A Chin is a wash-and-wear dog - one of the beauties of owning a Chin is its care-free coat. Therefore, it should be single-coated with a texture providing enough substance to avoid matting. The hair should be straight, not curly, kinky, or wooly. In the sunlight, the hairs will glimmer like silk. The standard uses the word profuse, but this should not be confused with a mop-like coat. A shape must be distinguishable, which is why there is emphasis on fringes, manes, feathering, and culottes. The feathering which appears from the hock to foot on back of the rear legs should not be trimmed. It is important to note that bitches (unless spayed) do not carry as much coat as males, and judges should not penalize a bitch if she does not have the profuse coat of her male counterpart.

Either black and white, red and white, or black and white with tan points.
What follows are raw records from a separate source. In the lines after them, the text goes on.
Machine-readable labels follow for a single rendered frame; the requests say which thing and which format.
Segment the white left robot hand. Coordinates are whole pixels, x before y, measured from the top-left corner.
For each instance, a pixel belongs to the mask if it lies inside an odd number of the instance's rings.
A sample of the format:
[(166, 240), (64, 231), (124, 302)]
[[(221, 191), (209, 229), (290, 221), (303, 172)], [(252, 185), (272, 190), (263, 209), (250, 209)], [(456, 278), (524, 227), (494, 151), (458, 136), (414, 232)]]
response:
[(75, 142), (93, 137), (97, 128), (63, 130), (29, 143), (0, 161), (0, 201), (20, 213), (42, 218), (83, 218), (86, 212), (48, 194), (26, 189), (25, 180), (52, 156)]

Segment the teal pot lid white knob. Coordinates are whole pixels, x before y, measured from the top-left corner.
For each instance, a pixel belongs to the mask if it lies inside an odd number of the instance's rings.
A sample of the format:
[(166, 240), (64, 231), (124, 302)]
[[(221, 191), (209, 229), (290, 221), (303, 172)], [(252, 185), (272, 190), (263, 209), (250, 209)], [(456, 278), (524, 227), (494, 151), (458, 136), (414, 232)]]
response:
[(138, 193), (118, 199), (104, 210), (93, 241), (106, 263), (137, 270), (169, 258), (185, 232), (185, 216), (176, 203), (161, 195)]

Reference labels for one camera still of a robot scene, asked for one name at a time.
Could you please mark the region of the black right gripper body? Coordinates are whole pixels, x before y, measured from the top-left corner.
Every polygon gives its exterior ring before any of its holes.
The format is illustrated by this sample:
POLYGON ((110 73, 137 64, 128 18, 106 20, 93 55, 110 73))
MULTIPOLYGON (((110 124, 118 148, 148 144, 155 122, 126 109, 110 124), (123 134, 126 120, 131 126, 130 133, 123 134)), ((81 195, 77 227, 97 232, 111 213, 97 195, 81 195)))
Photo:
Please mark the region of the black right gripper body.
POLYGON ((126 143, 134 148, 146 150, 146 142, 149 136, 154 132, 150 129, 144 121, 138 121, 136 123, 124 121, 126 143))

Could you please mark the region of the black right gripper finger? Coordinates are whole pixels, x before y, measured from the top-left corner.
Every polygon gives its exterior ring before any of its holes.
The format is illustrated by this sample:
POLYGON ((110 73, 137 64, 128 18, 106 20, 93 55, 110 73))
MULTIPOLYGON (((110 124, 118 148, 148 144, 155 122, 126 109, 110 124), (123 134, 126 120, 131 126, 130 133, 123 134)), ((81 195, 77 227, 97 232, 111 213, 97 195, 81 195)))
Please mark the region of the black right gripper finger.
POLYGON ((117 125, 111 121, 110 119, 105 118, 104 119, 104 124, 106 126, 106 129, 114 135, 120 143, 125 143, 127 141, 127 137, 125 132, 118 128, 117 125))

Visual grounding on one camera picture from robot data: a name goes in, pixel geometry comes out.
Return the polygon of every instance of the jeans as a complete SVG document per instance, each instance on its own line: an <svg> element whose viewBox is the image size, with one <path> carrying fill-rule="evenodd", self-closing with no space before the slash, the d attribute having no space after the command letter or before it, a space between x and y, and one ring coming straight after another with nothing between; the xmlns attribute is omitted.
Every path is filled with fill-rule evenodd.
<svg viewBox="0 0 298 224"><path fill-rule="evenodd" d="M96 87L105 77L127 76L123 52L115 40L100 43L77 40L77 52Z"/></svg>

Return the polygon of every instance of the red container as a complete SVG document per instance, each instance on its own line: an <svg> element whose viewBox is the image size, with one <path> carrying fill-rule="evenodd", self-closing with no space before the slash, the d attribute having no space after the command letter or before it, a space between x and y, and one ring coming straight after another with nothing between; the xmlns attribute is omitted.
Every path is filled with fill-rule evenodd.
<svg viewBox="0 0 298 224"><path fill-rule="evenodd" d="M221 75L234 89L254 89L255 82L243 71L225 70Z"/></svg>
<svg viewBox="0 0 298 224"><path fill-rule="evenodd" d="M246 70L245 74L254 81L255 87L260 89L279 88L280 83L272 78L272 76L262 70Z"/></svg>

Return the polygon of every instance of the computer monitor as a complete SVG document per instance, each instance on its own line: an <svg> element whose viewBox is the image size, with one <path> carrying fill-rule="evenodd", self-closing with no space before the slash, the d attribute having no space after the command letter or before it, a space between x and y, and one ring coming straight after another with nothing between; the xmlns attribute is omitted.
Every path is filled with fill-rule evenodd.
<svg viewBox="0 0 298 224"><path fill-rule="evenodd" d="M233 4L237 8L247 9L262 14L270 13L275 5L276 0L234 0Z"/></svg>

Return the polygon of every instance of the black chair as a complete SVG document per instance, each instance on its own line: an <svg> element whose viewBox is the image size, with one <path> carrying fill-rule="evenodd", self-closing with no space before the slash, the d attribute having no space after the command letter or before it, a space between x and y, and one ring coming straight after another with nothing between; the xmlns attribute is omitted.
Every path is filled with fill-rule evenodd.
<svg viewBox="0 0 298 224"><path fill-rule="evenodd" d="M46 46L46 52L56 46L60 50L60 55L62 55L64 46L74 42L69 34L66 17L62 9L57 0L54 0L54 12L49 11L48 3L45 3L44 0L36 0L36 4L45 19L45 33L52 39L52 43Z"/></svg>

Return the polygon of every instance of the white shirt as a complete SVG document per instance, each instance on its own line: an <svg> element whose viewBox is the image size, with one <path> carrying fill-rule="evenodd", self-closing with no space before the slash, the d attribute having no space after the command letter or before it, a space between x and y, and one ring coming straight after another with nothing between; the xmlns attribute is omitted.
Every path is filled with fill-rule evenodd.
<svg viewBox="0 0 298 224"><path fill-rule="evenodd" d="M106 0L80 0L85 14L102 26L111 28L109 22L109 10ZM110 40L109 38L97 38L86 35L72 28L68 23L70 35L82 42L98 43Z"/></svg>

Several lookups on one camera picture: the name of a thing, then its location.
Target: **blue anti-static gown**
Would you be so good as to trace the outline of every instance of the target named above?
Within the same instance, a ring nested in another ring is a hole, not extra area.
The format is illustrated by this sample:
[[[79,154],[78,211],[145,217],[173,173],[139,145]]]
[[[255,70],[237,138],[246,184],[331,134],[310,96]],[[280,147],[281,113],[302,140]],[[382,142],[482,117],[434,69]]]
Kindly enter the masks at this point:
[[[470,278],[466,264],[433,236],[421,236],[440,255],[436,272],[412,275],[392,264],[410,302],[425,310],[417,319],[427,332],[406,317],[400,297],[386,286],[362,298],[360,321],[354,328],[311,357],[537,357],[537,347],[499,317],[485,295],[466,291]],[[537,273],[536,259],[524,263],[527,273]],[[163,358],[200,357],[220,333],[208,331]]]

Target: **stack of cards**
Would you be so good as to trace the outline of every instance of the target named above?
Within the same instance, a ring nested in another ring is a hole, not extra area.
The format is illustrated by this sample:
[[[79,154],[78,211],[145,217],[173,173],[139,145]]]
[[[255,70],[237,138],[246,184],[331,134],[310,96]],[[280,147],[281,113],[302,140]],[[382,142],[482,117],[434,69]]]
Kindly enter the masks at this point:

The term tan points shall include tan or red spots over each eye, inside the ears, on both cheeks, and at the anal vent area if displaying any black. The term red shall include all shades of red, orange, and lemon, and sable, which includes any aforementioned shade intermingled or overlaid with black. Among the allowed colors there shall be no preference when judging. A clearly defined white muzzle and blaze are preferable to a solidly marked head. Symmetry of facial markings is preferable. The size, shape, placement or number of body patches is not of great importance. The white is clear of excessive ticking.
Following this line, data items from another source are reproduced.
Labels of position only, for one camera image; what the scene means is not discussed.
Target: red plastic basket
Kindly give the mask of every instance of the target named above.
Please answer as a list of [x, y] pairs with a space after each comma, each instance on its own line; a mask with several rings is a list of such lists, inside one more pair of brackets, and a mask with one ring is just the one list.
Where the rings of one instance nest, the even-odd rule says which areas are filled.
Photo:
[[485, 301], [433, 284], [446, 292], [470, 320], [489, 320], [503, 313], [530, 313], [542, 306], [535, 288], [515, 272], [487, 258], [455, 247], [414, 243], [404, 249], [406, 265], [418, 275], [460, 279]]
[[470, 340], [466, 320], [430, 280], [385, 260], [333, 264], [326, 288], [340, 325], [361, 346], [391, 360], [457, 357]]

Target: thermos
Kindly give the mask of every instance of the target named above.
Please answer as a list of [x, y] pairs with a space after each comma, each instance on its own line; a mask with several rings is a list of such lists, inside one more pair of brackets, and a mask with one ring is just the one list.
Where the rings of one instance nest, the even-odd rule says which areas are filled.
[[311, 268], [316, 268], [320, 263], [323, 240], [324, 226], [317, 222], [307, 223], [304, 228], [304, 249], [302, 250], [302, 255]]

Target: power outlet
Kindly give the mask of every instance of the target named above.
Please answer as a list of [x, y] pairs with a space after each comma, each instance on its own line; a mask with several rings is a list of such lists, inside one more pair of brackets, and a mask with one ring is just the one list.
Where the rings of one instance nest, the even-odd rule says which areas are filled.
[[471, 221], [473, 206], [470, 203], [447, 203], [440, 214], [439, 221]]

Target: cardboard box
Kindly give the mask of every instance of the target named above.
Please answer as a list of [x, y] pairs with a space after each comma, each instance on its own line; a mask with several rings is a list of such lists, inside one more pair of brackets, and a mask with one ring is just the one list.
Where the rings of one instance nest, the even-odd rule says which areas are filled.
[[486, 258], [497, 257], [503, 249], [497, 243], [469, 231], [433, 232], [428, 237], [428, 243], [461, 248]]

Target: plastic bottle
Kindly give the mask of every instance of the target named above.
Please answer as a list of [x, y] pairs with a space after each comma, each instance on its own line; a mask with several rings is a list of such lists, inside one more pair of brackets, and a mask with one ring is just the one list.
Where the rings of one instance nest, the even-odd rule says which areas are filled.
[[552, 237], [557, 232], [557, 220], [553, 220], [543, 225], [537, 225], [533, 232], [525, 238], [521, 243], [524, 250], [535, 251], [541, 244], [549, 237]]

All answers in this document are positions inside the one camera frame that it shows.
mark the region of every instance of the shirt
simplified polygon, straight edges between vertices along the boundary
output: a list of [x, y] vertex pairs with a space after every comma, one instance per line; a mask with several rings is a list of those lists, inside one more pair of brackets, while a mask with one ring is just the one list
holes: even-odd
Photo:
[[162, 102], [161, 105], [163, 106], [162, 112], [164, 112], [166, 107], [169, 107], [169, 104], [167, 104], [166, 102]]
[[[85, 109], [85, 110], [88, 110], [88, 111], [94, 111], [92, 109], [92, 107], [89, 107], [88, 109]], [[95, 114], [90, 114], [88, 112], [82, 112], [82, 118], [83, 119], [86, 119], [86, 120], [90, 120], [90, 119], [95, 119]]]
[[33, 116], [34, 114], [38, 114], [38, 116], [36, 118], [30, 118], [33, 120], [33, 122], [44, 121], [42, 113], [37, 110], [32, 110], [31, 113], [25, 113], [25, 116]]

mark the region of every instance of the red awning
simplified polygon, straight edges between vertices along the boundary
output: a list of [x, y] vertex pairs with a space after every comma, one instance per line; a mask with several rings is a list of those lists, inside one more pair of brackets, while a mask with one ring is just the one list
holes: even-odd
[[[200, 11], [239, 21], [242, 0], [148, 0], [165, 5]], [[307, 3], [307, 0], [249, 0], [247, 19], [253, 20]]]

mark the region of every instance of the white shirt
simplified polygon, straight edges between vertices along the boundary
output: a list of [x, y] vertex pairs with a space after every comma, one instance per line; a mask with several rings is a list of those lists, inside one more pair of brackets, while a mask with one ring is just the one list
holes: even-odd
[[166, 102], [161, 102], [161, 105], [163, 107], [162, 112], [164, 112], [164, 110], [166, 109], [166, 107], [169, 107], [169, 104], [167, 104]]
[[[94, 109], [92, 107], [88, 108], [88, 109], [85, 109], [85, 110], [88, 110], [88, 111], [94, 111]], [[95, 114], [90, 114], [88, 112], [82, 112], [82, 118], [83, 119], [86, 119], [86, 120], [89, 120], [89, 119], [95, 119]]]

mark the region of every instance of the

This section of the standard is basically self-explanatory. Black & white and red & white (in all shades) are the breed's historical colors. The Black & white with tan points is the traditional tri-patterned color. It is preferred that facial markings be harmonious and there be no excessive ticking anywhere on the dog.
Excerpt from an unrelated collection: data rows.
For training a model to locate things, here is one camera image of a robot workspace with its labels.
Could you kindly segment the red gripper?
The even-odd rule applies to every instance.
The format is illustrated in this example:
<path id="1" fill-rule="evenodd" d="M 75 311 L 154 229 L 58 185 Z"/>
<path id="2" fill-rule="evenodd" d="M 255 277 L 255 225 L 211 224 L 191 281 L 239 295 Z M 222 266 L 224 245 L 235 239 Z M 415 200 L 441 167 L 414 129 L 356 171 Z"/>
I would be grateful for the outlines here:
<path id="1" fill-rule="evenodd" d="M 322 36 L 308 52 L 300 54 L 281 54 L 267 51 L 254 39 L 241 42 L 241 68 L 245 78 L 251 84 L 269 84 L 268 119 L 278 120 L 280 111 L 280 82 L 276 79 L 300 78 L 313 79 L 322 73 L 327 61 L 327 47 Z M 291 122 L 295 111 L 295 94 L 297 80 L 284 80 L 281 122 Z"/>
Stylish and lively in movement. Moves straight with front and rear legs following in the same plane.

Here the standard is simply calling for a dog that is sound in movement with no crossing or weakness detected. The words stylish and lively denote a proud, mischievous, regal dog.

A sensitive and intelligent dog whose only purpose is to serve man as a companion. Responsive and affectionate with those it knows and loves but reserved with strangers or in new situations.

The Chin is a precious breed which has no function other than to be a lap-dog. It was not born to hunt, guard, or carry things. It was born to be a particular object of beauty and love. Chins are not always showdogs. They can be a bit apprehensive and require a gentle touch. Once they are acclimated to a person or situation, they quickly respond and take charge. They are extremely catlike in deportment and like nothing better than to rule their household and those whom they let share that home. They are more comfortable on a sofa or a bed than a crate and do not do well in a kennel environment. They can be a handful of stubbornness and need a quick mind to outwit them. They are a delight to live with and a beauty to behold. When judging Chins, it is good to keep in mind their particular quirks and idiosyncrasies as well as those special key breed characteristics which separate them from their cousins.

Note: words appearing in italics are taken from the Japanese Chin standard as copyrighted by the American Kennel Club. The explanatory statements thereof are the sole property of the author herein.